Adding it all together indicates the following fair valuation of Medivir today:
· MIV-818 500 msek
· Licenses 490
· “Four Assets” 150
· Cash Sept 30, 21 226
Total 1366 msek
With 55,7 million shares the fair value is at least 25kr per share compared to a share price today of 10kr. It could be much higher if MIV-818 is successful in its upcoming phase 1b/2a trail or as Redeye put it in its February 2021 research report “We believe this would lead to a crucial value inflection point in 2022-23 for MIV-818, with a possible multi-billion SEK valuation for Medivir if development is successful.”
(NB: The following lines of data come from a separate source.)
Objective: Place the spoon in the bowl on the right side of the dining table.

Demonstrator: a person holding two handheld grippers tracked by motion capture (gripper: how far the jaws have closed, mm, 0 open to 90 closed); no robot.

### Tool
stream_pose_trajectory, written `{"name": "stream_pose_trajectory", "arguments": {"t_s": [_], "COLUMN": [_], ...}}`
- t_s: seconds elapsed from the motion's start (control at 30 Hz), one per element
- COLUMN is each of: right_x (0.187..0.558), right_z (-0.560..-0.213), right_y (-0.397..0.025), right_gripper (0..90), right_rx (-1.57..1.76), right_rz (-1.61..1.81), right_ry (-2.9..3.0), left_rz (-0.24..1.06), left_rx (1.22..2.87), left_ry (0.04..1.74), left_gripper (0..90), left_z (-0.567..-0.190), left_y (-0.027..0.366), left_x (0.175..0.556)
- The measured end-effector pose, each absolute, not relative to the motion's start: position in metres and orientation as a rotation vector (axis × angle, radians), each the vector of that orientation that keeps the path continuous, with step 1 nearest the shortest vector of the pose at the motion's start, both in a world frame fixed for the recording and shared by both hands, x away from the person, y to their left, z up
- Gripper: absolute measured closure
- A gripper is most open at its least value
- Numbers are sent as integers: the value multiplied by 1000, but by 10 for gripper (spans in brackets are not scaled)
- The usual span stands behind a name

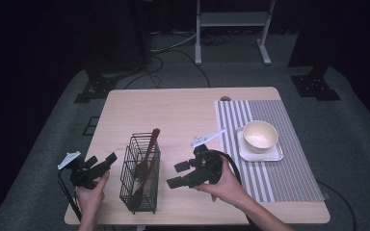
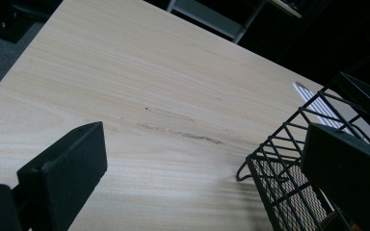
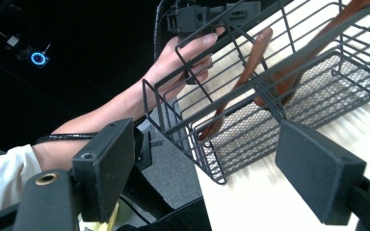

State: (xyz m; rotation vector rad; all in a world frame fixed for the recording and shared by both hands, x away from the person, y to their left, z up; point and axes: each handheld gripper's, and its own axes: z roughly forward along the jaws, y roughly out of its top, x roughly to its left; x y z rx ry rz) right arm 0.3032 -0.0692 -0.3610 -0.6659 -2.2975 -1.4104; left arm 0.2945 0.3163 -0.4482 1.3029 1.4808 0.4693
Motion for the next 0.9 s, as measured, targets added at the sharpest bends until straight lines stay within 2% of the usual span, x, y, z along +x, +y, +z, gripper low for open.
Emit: {"name": "stream_pose_trajectory", "arguments": {"t_s": [0.9], "right_x": [315], "right_z": [-360], "right_y": [-23], "right_gripper": [233], "right_rx": [-657], "right_rz": [-1382], "right_ry": [-2285], "left_rz": [460], "left_rx": [1297], "left_ry": [1478], "left_gripper": [16], "left_z": [-449], "left_y": [317], "left_x": [294]}}
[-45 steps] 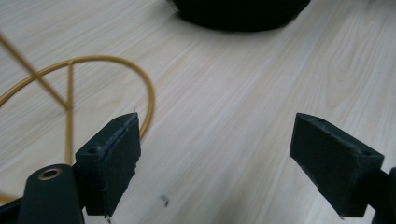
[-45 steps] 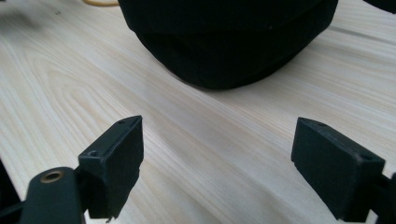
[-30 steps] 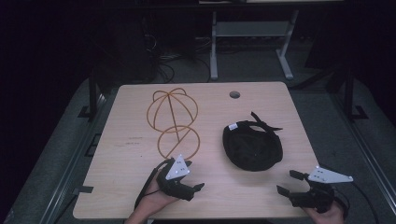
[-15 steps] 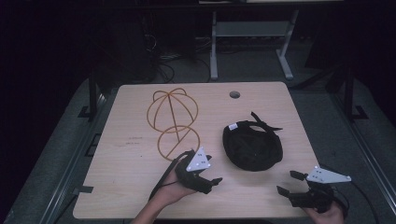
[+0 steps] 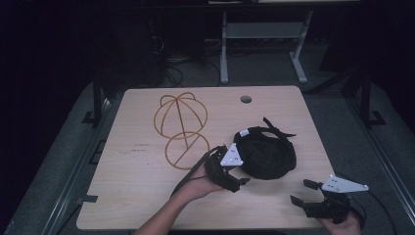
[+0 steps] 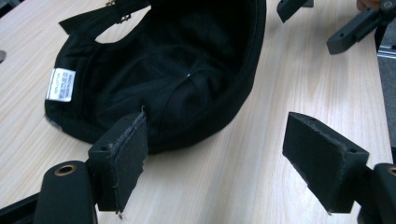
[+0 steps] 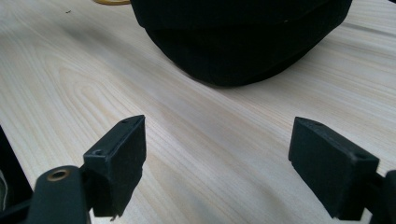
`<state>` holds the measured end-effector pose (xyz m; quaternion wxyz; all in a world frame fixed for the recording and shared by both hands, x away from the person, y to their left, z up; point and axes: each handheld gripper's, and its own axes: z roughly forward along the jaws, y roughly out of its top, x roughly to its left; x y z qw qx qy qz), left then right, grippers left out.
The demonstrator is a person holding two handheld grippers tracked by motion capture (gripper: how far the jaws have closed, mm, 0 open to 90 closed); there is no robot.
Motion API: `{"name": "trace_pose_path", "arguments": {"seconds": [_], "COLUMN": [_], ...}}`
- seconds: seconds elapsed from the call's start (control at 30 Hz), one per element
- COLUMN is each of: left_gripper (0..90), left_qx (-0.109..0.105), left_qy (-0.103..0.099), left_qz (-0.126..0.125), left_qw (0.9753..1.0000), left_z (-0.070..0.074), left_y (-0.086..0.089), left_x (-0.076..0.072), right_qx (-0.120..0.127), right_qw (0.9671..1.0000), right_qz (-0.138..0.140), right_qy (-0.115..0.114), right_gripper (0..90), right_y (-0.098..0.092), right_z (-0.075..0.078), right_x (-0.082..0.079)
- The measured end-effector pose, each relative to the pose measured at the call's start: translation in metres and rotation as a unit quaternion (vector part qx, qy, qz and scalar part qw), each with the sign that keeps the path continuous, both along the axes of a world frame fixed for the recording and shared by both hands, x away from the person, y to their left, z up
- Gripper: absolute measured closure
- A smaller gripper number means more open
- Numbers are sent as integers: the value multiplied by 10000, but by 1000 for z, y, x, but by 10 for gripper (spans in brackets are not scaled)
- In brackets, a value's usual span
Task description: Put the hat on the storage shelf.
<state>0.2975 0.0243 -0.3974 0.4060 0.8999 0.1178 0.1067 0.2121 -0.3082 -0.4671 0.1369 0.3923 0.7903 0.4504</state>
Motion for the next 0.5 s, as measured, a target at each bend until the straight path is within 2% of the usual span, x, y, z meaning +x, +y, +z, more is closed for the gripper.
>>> {"name": "trace_pose_path", "arguments": {"seconds": [0.13,0.23,0.27,0.33,0.5], "left_gripper": [224,230,231,234,233], "left_qx": [-38,133,134,268,374], "left_qy": [250,317,331,326,381], "left_qz": [-123,-353,-358,-452,-483], "left_qw": [9996,9988,9987,9981,9974], "left_z": [1,2,1,0,-4], "left_y": [-8,-15,-17,-21,-29], "left_x": [6,10,11,13,15], "right_qx": [-6,-6,-12,-9,-53], "right_qw": [10000,10000,10000,10000,10000], "right_qz": [17,20,23,21,61], "right_qy": [1,6,-1,1,15], "right_gripper": [187,188,188,187,187], "right_y": [1,1,1,1,3], "right_z": [0,0,0,0,0], "right_x": [0,-1,-1,0,0]}}
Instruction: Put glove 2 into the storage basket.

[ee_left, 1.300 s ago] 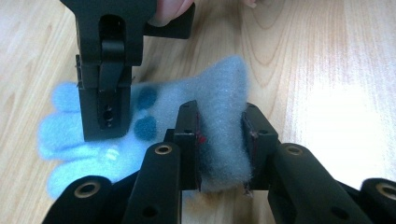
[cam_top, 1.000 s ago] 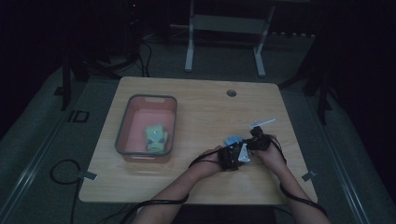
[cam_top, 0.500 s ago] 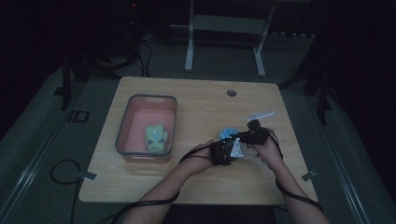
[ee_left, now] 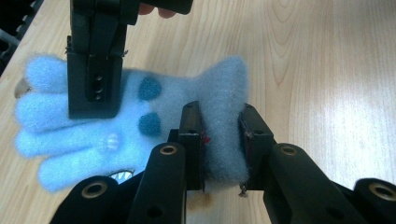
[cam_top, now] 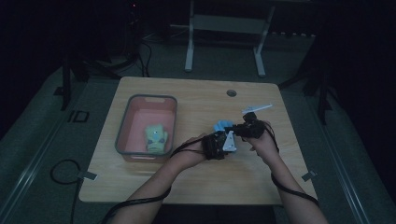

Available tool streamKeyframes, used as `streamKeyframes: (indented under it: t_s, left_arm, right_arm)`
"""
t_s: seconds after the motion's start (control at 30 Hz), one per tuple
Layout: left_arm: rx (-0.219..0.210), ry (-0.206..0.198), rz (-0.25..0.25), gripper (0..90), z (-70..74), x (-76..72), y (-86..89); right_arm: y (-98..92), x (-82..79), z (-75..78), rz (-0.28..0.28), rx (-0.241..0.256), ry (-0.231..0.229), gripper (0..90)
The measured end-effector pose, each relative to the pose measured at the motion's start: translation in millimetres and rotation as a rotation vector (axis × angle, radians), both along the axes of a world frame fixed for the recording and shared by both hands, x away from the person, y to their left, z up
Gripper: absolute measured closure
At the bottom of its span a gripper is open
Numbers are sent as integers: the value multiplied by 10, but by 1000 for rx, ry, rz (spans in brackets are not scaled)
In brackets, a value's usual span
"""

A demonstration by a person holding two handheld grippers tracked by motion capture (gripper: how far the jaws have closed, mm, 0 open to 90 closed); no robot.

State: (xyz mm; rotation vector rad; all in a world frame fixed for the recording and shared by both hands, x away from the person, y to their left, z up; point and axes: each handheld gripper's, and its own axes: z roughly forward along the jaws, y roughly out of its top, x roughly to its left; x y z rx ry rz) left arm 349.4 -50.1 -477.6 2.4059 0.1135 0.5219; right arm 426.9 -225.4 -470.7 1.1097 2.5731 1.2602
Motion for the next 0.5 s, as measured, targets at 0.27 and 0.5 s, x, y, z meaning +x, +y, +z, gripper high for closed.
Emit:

Initially, before that value inflection point in 2022/23, with a share price of roughly 10 SEK today, the first step is +150%... with maybe much more to come with a successful MIV-818. Note that the MIV-818 study is an open study which means that the company may supply the market with readouts several times - a fact that was not known to Redeye at the time they wrote about 2022-23 as value inflection point. The point could come already during 2022.